# What the exercise asks:
In the entries below, find the line containing "(178, 234): 1.69". Write out that line and all lines after it, exactly, and nothing else.

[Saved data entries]

-------

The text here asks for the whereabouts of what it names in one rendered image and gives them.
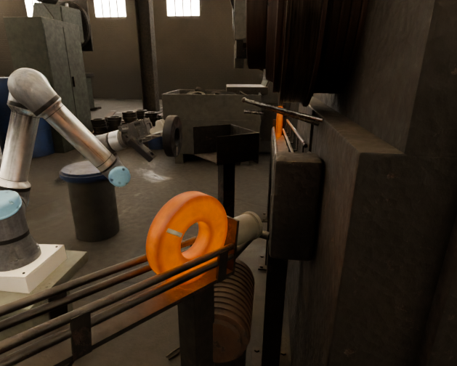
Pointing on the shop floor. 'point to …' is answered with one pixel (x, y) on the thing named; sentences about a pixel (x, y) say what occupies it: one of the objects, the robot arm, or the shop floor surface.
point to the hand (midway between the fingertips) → (172, 131)
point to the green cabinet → (52, 63)
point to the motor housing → (233, 316)
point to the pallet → (104, 125)
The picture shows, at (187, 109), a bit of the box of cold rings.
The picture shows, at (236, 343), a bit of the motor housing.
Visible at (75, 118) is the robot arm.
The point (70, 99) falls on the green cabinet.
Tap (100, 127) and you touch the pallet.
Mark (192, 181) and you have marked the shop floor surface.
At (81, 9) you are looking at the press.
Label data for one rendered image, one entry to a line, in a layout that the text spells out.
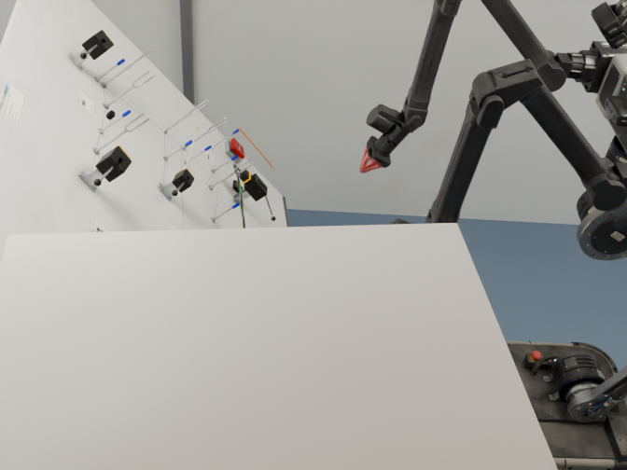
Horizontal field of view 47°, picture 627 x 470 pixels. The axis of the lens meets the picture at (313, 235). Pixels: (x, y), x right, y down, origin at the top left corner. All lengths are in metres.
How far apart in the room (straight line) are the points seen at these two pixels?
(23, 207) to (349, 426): 0.80
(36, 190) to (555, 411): 2.02
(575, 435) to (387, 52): 1.69
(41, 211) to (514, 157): 2.66
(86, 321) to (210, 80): 2.58
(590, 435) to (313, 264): 2.13
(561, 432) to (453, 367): 2.08
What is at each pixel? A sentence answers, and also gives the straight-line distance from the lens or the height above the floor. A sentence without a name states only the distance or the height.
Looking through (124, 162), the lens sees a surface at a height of 1.53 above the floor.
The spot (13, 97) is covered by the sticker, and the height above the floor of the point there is 1.63.
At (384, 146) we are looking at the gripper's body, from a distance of 2.18.
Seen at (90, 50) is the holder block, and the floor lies 1.60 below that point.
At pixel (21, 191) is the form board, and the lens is 1.33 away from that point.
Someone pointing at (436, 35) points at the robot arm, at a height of 1.52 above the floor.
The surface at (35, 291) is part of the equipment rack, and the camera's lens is 0.78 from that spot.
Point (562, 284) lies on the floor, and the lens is 3.65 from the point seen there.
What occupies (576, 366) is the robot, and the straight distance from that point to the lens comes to 2.76.
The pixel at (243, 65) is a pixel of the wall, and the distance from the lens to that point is 3.21.
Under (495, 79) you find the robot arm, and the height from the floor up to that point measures 1.67.
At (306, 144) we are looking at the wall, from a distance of 3.42.
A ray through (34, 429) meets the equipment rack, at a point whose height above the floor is 1.85.
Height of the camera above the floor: 2.41
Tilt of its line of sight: 43 degrees down
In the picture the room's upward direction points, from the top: 7 degrees clockwise
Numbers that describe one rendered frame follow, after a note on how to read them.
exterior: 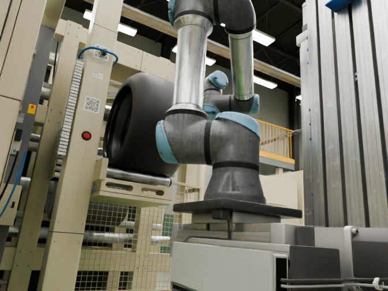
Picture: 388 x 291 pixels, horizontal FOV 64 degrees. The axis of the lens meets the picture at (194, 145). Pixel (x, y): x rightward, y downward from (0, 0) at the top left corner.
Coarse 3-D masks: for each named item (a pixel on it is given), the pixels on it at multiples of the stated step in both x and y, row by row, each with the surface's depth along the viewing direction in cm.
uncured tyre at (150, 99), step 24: (120, 96) 178; (144, 96) 146; (168, 96) 152; (120, 120) 194; (144, 120) 142; (120, 144) 193; (144, 144) 143; (120, 168) 151; (144, 168) 150; (168, 168) 154
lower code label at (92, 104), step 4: (88, 96) 151; (88, 100) 150; (92, 100) 151; (96, 100) 152; (100, 100) 154; (84, 104) 149; (88, 104) 150; (92, 104) 151; (96, 104) 152; (84, 108) 148; (88, 108) 150; (92, 108) 151; (96, 108) 152; (96, 112) 151
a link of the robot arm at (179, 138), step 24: (192, 0) 87; (216, 0) 86; (192, 24) 87; (216, 24) 93; (192, 48) 85; (192, 72) 84; (192, 96) 82; (168, 120) 81; (192, 120) 79; (168, 144) 78; (192, 144) 77
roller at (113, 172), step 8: (112, 168) 143; (112, 176) 142; (120, 176) 144; (128, 176) 145; (136, 176) 147; (144, 176) 150; (152, 176) 152; (160, 176) 156; (160, 184) 154; (168, 184) 156
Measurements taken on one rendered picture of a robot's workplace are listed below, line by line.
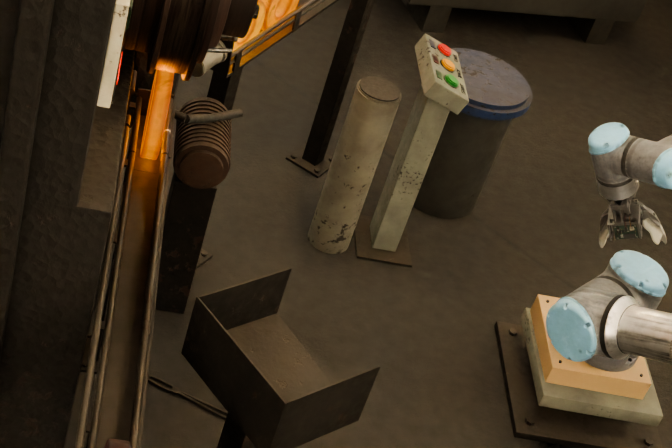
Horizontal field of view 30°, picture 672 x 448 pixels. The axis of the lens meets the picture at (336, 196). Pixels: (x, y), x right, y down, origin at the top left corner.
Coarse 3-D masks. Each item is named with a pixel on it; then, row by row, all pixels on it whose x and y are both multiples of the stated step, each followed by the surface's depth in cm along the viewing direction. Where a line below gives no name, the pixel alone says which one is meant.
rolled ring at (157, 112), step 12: (156, 72) 243; (168, 72) 241; (156, 84) 238; (168, 84) 238; (156, 96) 237; (168, 96) 237; (156, 108) 236; (168, 108) 237; (156, 120) 237; (144, 132) 249; (156, 132) 237; (144, 144) 239; (156, 144) 239; (144, 156) 243; (156, 156) 242
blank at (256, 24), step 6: (258, 0) 286; (264, 6) 291; (264, 12) 292; (258, 18) 291; (264, 18) 294; (252, 24) 291; (258, 24) 293; (252, 30) 292; (258, 30) 295; (246, 36) 292; (252, 36) 293; (234, 42) 287; (240, 42) 290; (234, 48) 288
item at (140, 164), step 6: (144, 120) 258; (132, 126) 255; (138, 132) 254; (138, 138) 253; (138, 144) 251; (138, 150) 250; (138, 156) 248; (138, 162) 247; (144, 162) 247; (150, 162) 248; (156, 162) 248; (138, 168) 245; (144, 168) 246; (150, 168) 246; (156, 168) 247
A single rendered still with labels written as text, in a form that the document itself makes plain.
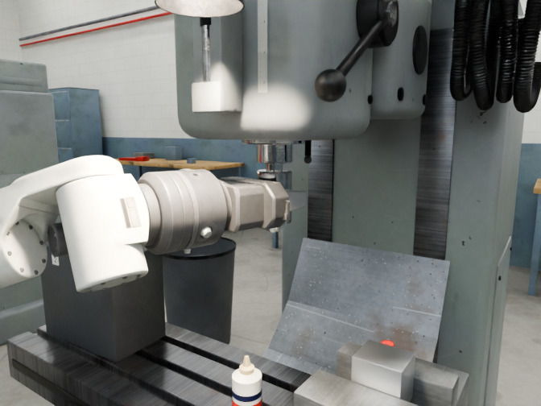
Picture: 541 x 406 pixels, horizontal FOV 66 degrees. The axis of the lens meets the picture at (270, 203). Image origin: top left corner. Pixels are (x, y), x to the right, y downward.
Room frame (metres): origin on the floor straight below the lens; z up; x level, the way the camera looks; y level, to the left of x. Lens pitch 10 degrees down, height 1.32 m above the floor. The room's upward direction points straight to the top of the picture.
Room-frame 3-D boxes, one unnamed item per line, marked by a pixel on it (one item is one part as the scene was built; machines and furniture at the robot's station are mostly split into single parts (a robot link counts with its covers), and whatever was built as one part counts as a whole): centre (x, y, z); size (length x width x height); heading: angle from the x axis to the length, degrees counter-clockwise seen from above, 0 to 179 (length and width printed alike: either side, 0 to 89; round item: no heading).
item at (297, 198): (0.53, -0.03, 1.23); 0.06 x 0.02 x 0.03; 132
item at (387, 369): (0.47, -0.14, 1.03); 0.06 x 0.05 x 0.06; 55
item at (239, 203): (0.49, 0.06, 1.23); 0.13 x 0.12 x 0.10; 42
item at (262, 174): (0.55, -0.01, 1.26); 0.05 x 0.05 x 0.01
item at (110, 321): (0.79, 0.33, 1.02); 0.22 x 0.12 x 0.20; 58
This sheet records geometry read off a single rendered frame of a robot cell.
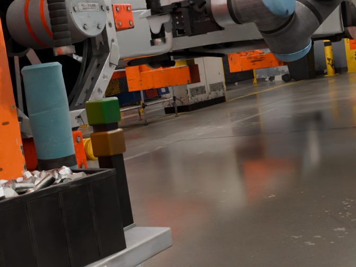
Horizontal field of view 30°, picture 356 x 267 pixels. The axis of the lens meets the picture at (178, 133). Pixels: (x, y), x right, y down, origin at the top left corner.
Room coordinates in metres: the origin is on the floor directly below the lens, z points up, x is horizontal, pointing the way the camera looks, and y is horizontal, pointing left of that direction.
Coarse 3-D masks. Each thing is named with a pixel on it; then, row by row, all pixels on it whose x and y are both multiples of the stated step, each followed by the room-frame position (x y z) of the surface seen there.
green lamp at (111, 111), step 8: (88, 104) 1.03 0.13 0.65; (96, 104) 1.02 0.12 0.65; (104, 104) 1.01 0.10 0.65; (112, 104) 1.03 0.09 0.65; (88, 112) 1.03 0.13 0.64; (96, 112) 1.02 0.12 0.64; (104, 112) 1.01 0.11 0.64; (112, 112) 1.03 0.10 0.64; (88, 120) 1.03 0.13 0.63; (96, 120) 1.02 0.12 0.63; (104, 120) 1.01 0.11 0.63; (112, 120) 1.02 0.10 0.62; (120, 120) 1.04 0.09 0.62
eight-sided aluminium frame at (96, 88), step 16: (112, 16) 1.83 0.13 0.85; (112, 32) 1.82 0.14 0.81; (96, 48) 1.83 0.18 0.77; (112, 48) 1.81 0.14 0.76; (96, 64) 1.82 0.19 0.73; (112, 64) 1.80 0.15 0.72; (96, 80) 1.75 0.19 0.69; (80, 96) 1.74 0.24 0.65; (96, 96) 1.73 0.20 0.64; (80, 112) 1.67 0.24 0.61
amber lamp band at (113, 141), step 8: (120, 128) 1.04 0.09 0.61; (96, 136) 1.03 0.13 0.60; (104, 136) 1.02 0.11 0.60; (112, 136) 1.02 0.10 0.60; (120, 136) 1.04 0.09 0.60; (96, 144) 1.03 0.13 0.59; (104, 144) 1.02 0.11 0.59; (112, 144) 1.02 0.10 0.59; (120, 144) 1.03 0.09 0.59; (96, 152) 1.03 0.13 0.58; (104, 152) 1.02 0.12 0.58; (112, 152) 1.02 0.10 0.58; (120, 152) 1.03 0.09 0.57
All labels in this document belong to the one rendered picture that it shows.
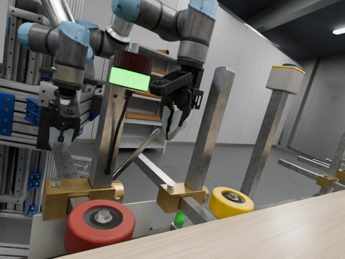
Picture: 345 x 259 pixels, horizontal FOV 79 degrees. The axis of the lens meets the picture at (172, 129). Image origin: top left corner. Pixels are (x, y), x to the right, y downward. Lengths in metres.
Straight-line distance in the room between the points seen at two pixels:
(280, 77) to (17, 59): 1.08
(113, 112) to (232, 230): 0.26
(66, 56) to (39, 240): 0.42
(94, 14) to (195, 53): 2.78
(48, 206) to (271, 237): 0.35
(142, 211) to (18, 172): 0.87
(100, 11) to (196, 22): 2.79
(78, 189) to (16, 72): 0.89
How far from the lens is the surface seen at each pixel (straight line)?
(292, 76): 0.71
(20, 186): 1.34
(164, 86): 0.47
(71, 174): 0.49
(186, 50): 0.54
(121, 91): 0.37
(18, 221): 1.48
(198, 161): 0.53
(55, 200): 0.41
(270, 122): 0.72
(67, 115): 0.57
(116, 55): 0.33
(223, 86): 0.51
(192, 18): 0.56
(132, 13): 0.58
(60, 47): 0.64
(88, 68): 1.02
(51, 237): 0.51
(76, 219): 0.29
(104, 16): 3.30
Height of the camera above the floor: 1.07
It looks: 10 degrees down
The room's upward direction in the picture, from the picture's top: 14 degrees clockwise
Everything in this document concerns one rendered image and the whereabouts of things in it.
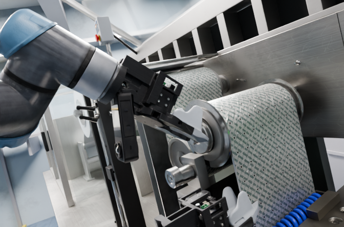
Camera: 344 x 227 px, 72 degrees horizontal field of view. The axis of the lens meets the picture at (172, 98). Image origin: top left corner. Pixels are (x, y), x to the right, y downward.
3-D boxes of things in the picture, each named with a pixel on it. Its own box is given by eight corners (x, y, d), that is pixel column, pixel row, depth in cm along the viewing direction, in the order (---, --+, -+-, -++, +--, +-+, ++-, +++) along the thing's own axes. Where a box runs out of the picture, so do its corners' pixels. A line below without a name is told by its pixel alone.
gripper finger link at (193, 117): (223, 116, 45) (181, 94, 42) (214, 145, 43) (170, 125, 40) (214, 117, 47) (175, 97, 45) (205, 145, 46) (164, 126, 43)
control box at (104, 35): (95, 46, 100) (89, 23, 99) (111, 44, 103) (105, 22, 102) (98, 42, 93) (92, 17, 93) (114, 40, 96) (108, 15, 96)
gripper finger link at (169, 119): (198, 127, 41) (153, 105, 38) (195, 135, 40) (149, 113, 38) (186, 128, 45) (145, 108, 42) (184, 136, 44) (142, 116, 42)
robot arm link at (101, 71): (77, 85, 33) (68, 92, 40) (106, 100, 35) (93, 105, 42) (101, 41, 35) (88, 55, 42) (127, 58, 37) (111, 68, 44)
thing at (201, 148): (181, 119, 52) (203, 119, 46) (189, 116, 53) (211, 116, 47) (189, 152, 53) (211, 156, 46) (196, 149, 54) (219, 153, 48)
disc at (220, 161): (191, 163, 57) (176, 103, 57) (193, 162, 57) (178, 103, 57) (237, 172, 44) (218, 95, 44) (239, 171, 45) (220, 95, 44)
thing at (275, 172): (252, 246, 47) (231, 155, 46) (314, 194, 59) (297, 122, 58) (254, 247, 46) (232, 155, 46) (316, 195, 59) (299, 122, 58)
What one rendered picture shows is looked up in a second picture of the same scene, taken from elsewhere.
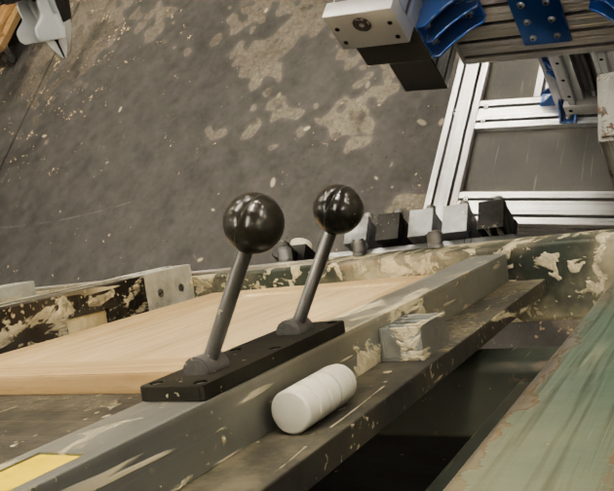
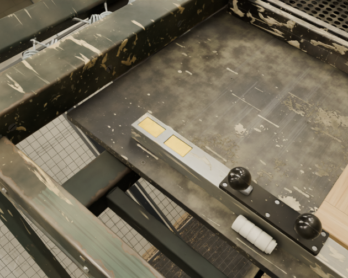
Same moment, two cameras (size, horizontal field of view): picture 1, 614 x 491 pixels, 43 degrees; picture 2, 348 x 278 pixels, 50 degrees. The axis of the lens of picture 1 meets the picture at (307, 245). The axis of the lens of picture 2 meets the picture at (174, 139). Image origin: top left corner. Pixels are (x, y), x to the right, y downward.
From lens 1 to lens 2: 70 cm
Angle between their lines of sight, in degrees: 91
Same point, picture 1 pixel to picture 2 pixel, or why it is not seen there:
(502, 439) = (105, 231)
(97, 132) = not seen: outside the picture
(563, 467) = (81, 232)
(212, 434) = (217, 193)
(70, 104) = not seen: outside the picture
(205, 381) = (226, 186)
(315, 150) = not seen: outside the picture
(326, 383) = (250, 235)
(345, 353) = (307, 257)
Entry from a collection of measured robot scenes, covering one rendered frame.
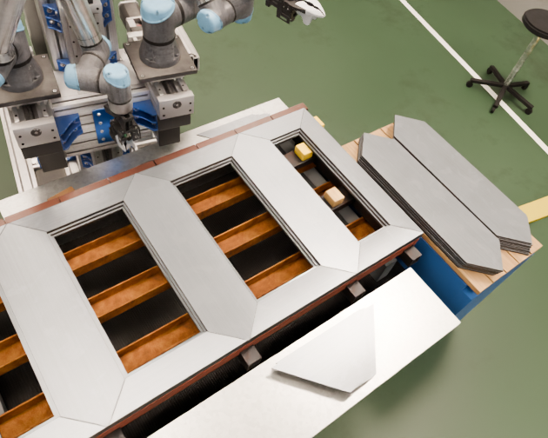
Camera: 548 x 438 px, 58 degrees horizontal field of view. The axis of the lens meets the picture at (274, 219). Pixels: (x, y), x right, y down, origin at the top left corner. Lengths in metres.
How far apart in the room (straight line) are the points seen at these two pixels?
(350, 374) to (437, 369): 1.09
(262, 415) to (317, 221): 0.68
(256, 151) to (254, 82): 1.68
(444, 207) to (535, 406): 1.23
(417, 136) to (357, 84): 1.63
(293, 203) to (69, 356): 0.89
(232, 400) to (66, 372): 0.48
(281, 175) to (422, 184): 0.56
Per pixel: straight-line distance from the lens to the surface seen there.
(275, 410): 1.58
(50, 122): 1.86
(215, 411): 1.56
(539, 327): 3.07
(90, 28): 1.69
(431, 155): 2.18
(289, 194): 1.83
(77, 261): 1.87
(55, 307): 1.61
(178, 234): 1.69
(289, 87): 3.61
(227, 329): 1.54
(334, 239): 1.76
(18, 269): 1.70
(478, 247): 1.97
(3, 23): 1.60
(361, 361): 1.66
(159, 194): 1.79
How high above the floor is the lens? 2.26
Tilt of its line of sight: 54 degrees down
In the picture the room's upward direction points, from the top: 14 degrees clockwise

-------

# Solution to this task:
(178, 234): 1.69
(289, 87): 3.61
(227, 329): 1.54
(334, 239): 1.76
(18, 269): 1.70
(478, 247): 1.97
(3, 23): 1.60
(361, 361): 1.66
(159, 194): 1.79
How high above the floor is the lens? 2.26
Tilt of its line of sight: 54 degrees down
In the picture the room's upward direction points, from the top: 14 degrees clockwise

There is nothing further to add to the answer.